The
venom of the Australian lowlands copperhead, Austrelaps superbus, produces significant and potentially lethal neurotoxic
paralysis in cases of clinical envenomation. However, little is known about the neurotoxic components within this
venom or
venoms from the related alpine copperhead (Austrelaps ramsayi) or pygmy copperhead (Austrelaps labialis). Using the isolated chick biventer cervicis nerve-muscle preparation, all Austrelaps
venoms were found to exhibit potent and rapid inhibition of nerve-evoked twitch contractions and block of
contractures to
nicotinic agonists, consistent with postsynaptic neurotoxic activity. Following separation by size-exclusion liquid chromatography under non-denaturing conditions, all Austrelaps
venoms were found to also contain a high molecular mass fraction with only weak
phospholipase A(2) (PLA(2)) activity that caused a slow inhibition of twitch contractions, without inhibiting
contractures to
nicotinic agonists. These actions are consistent with the presence of additional snake presynaptic PLA(2)
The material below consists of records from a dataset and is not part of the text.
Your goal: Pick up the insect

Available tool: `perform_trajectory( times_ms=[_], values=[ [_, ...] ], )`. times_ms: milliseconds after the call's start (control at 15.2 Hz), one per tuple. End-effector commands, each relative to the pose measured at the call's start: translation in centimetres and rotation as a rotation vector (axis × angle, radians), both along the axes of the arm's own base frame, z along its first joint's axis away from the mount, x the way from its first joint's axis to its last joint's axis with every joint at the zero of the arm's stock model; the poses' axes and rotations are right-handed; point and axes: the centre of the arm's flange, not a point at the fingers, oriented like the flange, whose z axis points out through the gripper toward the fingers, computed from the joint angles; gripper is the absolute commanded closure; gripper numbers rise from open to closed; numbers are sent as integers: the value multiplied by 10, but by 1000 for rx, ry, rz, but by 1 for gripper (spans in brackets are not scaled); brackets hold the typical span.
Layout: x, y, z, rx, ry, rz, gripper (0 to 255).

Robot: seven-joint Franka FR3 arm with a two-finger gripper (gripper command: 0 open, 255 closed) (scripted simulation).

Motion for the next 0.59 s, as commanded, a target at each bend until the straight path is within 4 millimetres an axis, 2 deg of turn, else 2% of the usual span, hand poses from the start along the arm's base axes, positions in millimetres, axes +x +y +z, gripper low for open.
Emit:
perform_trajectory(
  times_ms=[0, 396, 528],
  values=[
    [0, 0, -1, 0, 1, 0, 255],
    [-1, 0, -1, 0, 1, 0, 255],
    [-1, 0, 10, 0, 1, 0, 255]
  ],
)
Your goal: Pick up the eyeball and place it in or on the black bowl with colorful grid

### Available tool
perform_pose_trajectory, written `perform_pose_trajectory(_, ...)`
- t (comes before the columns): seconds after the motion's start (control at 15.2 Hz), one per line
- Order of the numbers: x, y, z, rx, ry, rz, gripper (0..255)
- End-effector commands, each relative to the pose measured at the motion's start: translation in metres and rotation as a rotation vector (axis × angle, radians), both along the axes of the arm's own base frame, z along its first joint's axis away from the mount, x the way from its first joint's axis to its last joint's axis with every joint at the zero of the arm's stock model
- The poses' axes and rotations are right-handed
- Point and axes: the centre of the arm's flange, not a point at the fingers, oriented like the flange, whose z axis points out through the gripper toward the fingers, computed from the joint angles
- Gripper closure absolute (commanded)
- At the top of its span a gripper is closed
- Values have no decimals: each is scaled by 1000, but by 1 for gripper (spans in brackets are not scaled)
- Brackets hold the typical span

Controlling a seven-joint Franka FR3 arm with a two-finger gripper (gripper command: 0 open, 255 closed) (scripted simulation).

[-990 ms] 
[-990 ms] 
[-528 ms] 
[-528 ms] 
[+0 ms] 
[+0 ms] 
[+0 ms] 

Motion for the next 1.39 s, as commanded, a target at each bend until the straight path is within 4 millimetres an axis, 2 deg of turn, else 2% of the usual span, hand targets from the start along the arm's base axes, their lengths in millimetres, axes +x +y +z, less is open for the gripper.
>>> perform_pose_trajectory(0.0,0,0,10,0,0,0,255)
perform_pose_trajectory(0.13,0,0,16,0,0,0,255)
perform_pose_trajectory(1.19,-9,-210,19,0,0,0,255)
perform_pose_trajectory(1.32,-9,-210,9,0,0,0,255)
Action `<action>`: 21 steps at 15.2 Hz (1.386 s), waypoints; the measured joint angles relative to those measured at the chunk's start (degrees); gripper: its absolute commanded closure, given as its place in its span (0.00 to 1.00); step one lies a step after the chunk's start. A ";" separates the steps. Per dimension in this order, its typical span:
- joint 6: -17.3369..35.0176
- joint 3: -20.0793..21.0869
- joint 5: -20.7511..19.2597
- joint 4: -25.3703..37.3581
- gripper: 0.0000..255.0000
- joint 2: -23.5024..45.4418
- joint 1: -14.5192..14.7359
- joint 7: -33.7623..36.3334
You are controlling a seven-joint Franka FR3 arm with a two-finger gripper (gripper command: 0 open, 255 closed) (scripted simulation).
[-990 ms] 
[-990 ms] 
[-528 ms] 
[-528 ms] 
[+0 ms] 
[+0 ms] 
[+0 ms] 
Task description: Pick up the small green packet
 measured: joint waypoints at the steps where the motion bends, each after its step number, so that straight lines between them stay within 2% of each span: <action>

neurotoxin (SPAN) complexes in all three Austrelaps
venoms. However, there was no evidence of direct muscle damage produced by any Austrelaps
venom or SPAN complex. Monovalent tiger snake
antivenom was effective in neutralising the neurotoxicity of both whole
venom and the SPAN complex. However
antivenom was unable to effectively reverse whole
venom neurotoxicity, or prejunctional SPAN neurotoxicity, once established. Given the strong neurotoxicity of all Austrelaps
venoms, particularly A. ramsayi and A. labialis, effective
bites from these copperhead species should be considered potentially lethal. Furthermore, clinicians need to be aware of possible irreversible presynaptic neurotoxicity following envenomation from all copperhead species and that early
antivenom intervention is important in preventing further development of toxicity.